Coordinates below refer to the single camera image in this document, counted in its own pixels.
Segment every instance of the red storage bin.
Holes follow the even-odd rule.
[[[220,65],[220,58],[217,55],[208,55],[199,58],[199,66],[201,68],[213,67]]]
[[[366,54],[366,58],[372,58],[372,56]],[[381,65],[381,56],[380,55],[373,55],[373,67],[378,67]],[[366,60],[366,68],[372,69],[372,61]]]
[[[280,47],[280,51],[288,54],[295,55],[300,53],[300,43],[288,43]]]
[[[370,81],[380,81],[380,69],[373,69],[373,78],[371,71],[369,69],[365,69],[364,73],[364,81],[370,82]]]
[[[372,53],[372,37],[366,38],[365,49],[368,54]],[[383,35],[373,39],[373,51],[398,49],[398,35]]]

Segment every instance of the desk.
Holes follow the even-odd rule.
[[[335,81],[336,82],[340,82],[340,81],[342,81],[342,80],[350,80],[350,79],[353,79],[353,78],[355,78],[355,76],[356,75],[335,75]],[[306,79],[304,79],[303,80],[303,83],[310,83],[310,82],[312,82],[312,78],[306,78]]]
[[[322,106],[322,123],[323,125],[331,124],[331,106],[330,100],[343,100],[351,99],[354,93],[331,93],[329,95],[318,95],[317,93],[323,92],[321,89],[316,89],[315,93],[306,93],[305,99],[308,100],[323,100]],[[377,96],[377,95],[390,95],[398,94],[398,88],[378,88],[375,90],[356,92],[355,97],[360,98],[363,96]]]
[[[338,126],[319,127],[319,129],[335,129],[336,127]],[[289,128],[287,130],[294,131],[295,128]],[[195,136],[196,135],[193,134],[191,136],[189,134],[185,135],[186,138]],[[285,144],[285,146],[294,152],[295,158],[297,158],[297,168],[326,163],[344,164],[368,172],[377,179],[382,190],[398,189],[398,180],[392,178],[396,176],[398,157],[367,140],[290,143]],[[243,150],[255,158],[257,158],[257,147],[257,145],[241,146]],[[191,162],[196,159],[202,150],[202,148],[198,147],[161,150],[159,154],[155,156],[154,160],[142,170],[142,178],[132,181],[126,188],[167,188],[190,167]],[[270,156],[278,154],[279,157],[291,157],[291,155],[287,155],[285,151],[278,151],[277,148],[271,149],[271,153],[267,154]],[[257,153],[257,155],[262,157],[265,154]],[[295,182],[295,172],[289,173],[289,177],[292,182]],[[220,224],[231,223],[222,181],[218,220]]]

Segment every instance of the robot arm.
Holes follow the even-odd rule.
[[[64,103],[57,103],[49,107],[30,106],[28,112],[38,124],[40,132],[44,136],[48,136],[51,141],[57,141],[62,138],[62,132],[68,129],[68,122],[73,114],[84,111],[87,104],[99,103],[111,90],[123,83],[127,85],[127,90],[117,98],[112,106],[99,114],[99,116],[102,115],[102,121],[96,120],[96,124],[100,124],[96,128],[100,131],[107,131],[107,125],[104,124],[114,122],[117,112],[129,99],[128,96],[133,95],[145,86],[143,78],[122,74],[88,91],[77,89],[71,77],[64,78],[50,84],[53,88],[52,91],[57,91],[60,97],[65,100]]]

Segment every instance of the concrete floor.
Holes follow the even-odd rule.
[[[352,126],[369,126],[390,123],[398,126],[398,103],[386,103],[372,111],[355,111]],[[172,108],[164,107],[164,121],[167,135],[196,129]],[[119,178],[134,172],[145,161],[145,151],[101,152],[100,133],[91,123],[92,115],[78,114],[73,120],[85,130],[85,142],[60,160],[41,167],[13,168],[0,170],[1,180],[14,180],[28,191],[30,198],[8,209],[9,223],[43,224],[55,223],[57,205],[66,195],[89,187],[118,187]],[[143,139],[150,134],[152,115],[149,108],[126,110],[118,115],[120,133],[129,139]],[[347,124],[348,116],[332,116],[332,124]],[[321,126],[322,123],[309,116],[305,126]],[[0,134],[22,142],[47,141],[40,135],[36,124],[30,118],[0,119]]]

-=-=-

Each line from the top of the material above, through the one that contains "Segment every instance of the red", should be restated word for word.

# Reply
Coordinates below refer to the single camera image in this document, counted in its own pixels.
Segment every instance of the red storage bin.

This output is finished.